Guy S |
The UK Social Innovation Camp was set up last year as “an experiment in creating social innovations for the digital age.” Now an annual event, it basically brings together self-styled ‘web geeks’, social entrepeneurs and funders, to generate possible new solutions to social problems. The ideas generated at the Camp are invariably sparky, fun, creative, and sometimes brilliant. This year, a number of the entries are of direct relevance to Crags and the climate movement.
Check out, for instance, the Carbon Co-op proposal (http://www.sicamp.org/?page_id=268), which (like Crags) was an unsuccessful entrant to the Big Green Challenge, and has now approached the Social Innovation Camp to give its idea an airing. It addresses the fact that renewable microgeneration is still too expensive for individual households to buy, and proposes that neighbourhoods pool their resources to invest in community microgen. It’s a simple yet elegant idea.
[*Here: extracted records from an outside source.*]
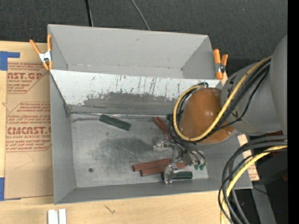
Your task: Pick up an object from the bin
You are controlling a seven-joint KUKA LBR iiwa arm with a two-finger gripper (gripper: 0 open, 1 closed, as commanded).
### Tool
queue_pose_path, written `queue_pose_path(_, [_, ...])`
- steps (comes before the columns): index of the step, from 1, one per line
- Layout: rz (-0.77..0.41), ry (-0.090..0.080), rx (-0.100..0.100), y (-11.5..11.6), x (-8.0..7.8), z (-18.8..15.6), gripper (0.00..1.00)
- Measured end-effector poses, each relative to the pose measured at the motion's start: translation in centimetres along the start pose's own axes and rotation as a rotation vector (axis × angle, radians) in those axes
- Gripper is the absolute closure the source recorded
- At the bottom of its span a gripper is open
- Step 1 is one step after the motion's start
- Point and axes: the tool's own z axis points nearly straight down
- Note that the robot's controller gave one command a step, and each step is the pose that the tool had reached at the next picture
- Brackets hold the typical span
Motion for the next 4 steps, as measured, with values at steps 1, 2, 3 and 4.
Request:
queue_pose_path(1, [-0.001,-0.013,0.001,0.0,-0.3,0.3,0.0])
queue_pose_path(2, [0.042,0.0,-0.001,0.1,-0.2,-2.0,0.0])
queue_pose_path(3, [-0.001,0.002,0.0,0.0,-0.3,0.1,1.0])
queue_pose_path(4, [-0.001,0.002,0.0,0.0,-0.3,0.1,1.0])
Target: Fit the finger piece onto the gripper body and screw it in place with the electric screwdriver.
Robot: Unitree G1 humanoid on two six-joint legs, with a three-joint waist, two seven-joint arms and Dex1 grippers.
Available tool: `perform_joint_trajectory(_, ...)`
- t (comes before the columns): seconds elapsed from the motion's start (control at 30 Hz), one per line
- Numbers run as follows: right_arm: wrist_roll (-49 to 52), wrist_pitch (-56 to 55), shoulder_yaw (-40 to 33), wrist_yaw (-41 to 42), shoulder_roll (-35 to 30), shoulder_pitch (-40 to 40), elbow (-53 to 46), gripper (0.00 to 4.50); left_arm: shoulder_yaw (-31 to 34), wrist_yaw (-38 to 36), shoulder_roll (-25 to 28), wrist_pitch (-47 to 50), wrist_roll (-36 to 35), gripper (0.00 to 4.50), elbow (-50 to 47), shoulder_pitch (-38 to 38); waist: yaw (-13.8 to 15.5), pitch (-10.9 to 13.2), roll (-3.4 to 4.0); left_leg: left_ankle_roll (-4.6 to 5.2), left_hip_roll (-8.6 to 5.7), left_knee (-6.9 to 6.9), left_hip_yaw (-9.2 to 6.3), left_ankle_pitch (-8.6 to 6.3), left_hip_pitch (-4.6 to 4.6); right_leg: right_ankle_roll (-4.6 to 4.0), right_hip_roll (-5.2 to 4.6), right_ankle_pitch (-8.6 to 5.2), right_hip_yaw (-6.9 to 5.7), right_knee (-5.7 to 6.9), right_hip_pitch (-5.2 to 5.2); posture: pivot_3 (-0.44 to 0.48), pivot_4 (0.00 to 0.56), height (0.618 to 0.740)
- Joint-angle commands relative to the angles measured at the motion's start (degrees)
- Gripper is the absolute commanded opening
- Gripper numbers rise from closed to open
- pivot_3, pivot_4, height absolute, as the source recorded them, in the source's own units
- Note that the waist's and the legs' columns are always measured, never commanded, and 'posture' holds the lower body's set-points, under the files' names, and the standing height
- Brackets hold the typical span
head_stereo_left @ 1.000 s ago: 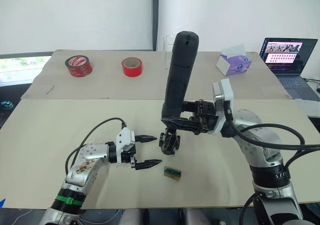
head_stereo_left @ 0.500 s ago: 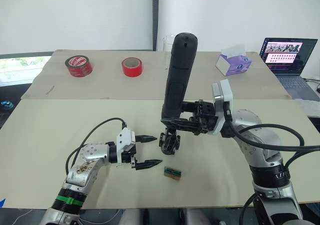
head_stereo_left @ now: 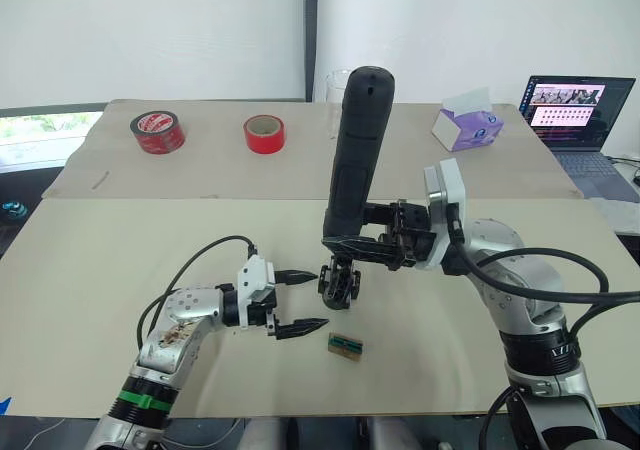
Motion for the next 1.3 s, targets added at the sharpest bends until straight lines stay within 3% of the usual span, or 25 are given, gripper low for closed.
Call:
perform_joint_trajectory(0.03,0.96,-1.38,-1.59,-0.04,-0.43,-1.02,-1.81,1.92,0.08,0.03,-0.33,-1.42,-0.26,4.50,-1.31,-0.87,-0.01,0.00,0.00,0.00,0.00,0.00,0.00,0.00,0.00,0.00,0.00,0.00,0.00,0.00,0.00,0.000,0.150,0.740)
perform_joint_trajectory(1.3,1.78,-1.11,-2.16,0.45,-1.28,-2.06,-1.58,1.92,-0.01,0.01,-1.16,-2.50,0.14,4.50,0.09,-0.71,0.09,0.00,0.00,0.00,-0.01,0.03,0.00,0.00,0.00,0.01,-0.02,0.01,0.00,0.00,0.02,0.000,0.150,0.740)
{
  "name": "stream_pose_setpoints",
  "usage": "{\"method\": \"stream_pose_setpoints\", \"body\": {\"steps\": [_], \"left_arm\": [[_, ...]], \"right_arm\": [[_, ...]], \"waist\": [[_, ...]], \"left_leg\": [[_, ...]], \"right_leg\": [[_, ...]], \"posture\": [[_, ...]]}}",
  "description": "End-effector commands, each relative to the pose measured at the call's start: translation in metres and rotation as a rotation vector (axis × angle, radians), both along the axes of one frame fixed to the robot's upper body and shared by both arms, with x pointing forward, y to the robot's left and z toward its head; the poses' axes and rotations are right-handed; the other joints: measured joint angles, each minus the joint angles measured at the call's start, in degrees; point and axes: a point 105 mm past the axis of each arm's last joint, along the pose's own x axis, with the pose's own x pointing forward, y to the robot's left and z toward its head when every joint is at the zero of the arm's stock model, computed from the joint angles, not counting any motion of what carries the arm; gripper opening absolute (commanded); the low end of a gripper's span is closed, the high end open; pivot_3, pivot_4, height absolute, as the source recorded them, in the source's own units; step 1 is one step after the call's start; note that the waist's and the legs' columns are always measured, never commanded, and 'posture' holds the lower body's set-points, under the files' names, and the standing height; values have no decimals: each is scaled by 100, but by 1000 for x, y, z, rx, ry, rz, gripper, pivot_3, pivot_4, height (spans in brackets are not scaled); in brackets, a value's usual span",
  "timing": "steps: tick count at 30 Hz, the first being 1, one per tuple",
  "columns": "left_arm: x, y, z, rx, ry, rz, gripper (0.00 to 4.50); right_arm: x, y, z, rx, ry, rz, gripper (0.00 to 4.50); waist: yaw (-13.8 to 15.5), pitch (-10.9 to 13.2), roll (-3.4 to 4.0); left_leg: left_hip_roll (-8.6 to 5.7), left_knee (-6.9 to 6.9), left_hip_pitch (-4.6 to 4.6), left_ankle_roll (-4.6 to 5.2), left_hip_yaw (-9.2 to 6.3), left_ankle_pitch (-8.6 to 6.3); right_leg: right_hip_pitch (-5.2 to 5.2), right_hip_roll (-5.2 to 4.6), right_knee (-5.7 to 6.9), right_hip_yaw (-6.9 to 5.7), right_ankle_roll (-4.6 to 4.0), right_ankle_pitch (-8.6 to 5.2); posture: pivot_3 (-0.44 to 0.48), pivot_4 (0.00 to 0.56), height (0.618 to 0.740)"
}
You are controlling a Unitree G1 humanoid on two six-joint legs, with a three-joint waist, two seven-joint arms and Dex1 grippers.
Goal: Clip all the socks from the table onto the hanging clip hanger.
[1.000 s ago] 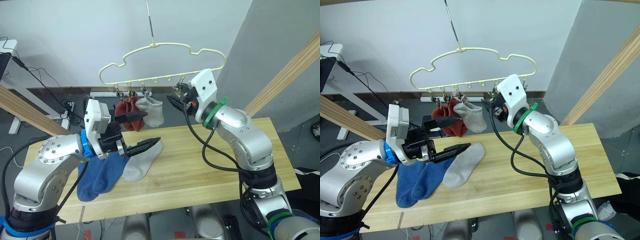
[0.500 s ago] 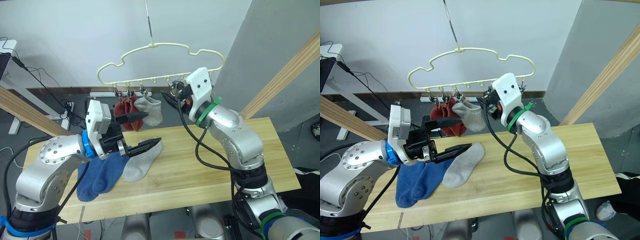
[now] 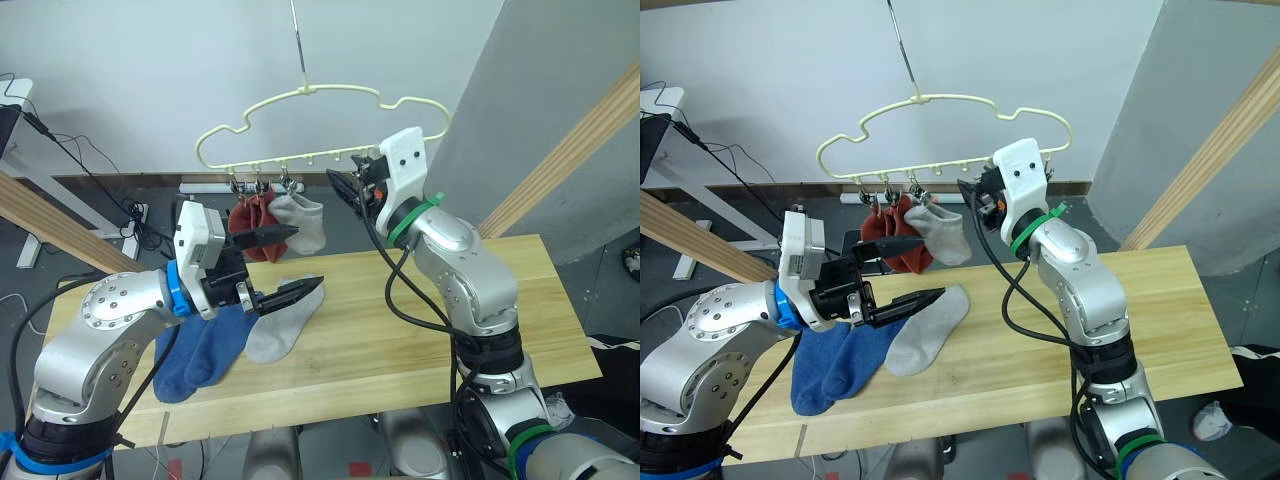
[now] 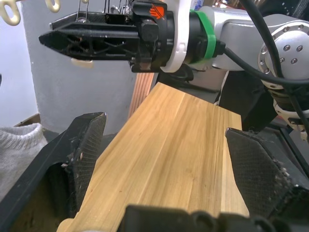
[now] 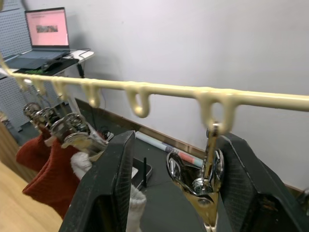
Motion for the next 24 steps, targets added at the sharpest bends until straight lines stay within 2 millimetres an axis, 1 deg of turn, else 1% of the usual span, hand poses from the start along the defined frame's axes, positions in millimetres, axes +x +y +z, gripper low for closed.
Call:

In Islington Crag, we thought about putting the cash in our ‘carbon penalty pool’ towards just such an investment, but decided in the end to donate the money to charities. (Perhaps this year Islington Crag will revisit the idea?). I’ve also previously spoken to Sunday Times journalist John-Paul Flintoff, who was keen on the idea of a forming a renewables cooperative, and tried to do so in his home borough. Perhaps the time has come for the idea to be looked at again. Of course, if a Feed-In Tariff takes off in the UK, as DECC Minister Ed Miliband has recently promised, then there hopefully won’t be a need for such co-ops – the technology will become much more affordable for ordinary households.
Another entry to this year’s Social Innovation Camp is Footsie (http://www.sicamp.org/?page_id=287), a proposal which aims to help businesses engage their employees in cutting carbon. Staff are to be encouraged to take part in friendly competition to see who can cut most carbon. Sound familiar? It’s not exactly carbont trading, but these guys might like to talk to our Craggers in WSP Environmental or ECOTEC, and have a look at BT’s Carbon Clubs…
It’ll be interesting to see if either of these proposals receive awards and funding at the Social Innovation Camp finals (5th-7th December).